Apparement cela apparaît sur un unique calendrier (couleur verte... quoique plusieurs calendriers peuvent avoir la même couleur). Clique sur « Calendriers » en bas de ton écran (on le voit sur ta capture écran). Là tu auras la liste de tes calendriers. De là, à mon avis, tu vas vite identifier le(s) calendrier(s) suspect(s) (en tout cas il est identifié avec la couleur verte), il suffit alors de le(s) supprimer.


----------



## cotesdesneiges (10 Avril 2021)

Chris K a dit:


> Bonjour,
> 
> Apparement cela apparaît sur un unique calendrier (couleur verte... quoique plusieurs calendriers peuvent avoir la même couleur). Clique sur « Calendriers » en bas de ton écran (on le voit sur ta capture écran). Là tu auras la liste de tes calendriers.

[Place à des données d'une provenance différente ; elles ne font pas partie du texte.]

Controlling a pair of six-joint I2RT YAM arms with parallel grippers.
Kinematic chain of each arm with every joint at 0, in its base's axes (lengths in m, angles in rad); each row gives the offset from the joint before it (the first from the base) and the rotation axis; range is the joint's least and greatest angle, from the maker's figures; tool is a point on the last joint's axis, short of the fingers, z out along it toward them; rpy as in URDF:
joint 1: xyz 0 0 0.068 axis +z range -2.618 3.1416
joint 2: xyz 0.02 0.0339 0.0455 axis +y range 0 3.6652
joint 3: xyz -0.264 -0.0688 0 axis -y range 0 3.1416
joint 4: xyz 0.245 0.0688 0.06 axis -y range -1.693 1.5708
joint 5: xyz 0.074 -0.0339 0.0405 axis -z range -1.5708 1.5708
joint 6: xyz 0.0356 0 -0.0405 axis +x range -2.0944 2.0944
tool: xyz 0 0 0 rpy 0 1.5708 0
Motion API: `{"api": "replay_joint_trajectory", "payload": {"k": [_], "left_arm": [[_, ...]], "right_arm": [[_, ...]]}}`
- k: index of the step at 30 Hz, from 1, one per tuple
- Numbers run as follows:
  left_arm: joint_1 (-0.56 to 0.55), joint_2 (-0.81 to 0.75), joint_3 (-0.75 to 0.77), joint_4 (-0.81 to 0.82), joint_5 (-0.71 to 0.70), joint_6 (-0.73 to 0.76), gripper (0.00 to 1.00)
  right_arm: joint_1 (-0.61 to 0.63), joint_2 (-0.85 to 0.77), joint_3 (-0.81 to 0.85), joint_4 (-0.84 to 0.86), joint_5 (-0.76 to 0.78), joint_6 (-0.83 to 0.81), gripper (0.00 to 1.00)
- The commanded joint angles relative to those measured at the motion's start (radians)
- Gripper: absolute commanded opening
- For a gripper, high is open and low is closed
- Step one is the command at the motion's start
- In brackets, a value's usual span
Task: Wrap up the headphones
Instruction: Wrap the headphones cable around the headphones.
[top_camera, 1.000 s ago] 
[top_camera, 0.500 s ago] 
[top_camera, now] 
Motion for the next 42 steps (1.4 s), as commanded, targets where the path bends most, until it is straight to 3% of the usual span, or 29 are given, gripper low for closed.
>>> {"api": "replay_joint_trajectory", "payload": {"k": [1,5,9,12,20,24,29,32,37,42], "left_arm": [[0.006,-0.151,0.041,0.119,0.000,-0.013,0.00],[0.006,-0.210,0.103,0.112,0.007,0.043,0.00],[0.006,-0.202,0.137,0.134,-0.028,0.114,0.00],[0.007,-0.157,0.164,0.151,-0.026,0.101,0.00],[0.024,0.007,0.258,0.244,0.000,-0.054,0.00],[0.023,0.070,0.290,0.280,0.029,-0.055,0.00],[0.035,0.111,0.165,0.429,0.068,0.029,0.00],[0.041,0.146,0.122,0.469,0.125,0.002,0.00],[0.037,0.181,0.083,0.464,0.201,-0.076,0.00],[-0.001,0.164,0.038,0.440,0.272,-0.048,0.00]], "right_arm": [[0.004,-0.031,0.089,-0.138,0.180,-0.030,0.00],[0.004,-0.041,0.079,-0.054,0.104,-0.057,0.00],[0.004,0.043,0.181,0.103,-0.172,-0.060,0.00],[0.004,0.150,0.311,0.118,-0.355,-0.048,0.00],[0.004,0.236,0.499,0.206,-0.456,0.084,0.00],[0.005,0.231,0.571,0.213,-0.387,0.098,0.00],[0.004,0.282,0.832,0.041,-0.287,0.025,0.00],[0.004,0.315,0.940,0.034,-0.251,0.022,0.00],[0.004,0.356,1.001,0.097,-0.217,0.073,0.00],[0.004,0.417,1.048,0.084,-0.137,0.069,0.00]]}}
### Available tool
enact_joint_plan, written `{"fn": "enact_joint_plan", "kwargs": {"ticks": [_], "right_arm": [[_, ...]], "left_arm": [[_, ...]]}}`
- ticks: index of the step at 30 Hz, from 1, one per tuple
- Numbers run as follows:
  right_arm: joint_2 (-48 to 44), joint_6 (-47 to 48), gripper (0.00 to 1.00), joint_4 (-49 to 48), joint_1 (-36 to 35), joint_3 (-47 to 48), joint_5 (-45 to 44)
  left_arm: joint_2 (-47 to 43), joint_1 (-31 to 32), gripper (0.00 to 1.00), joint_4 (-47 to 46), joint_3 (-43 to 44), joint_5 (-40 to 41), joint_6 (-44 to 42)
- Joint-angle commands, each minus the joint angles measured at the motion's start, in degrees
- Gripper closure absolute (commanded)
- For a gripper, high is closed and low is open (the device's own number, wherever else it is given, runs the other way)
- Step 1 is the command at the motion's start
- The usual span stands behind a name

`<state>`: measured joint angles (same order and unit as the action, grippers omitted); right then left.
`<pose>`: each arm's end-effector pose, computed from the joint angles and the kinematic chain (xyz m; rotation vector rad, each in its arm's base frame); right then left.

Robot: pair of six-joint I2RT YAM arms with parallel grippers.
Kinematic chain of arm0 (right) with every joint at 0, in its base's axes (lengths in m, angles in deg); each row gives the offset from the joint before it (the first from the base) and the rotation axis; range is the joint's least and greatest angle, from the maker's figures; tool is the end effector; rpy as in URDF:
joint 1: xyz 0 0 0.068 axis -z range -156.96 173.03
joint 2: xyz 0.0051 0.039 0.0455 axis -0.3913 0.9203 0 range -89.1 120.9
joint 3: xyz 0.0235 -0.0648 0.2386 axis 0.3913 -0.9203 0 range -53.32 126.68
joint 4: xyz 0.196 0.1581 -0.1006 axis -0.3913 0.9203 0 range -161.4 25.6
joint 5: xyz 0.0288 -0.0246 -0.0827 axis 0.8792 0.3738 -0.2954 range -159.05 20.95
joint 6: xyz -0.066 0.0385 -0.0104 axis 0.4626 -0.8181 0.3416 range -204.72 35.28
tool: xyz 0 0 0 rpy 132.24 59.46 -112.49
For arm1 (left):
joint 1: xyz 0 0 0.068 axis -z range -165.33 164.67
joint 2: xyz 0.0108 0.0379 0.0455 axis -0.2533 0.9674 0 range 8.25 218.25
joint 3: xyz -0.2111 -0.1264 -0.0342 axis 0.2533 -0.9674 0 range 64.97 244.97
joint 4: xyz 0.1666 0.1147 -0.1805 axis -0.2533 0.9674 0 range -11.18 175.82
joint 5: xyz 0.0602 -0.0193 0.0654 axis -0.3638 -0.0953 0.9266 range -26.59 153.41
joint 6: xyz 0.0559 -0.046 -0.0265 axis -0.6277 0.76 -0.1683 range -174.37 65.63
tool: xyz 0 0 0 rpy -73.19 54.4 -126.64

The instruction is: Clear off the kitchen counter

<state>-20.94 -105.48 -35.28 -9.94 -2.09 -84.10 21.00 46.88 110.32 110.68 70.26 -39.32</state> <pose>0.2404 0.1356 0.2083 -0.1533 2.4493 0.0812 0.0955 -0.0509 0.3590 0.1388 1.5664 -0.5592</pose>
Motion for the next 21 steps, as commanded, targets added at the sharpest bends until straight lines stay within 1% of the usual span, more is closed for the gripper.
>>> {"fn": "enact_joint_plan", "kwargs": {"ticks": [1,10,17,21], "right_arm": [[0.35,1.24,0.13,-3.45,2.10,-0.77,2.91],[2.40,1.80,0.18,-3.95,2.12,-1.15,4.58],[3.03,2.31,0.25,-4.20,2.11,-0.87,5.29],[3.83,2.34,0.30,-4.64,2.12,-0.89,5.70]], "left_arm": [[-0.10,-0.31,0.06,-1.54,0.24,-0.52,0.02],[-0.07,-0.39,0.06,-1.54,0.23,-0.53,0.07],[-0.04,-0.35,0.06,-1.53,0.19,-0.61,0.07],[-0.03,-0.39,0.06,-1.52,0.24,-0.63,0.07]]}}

De là, à mon avis, tu vas vite identifier le(s) calendrier(s) suspect(s) (en tout cas il est identifié avec la couleur verte), il suffit alors de le(s) supprimer.


Merci


----------



## MrTom (10 Avril 2021)

Hello,

Une connaissance a eu un problème similaire, je lui ai donné des conseils de sécurité mais je n'ai pas eu de nouvelles depuis.


----------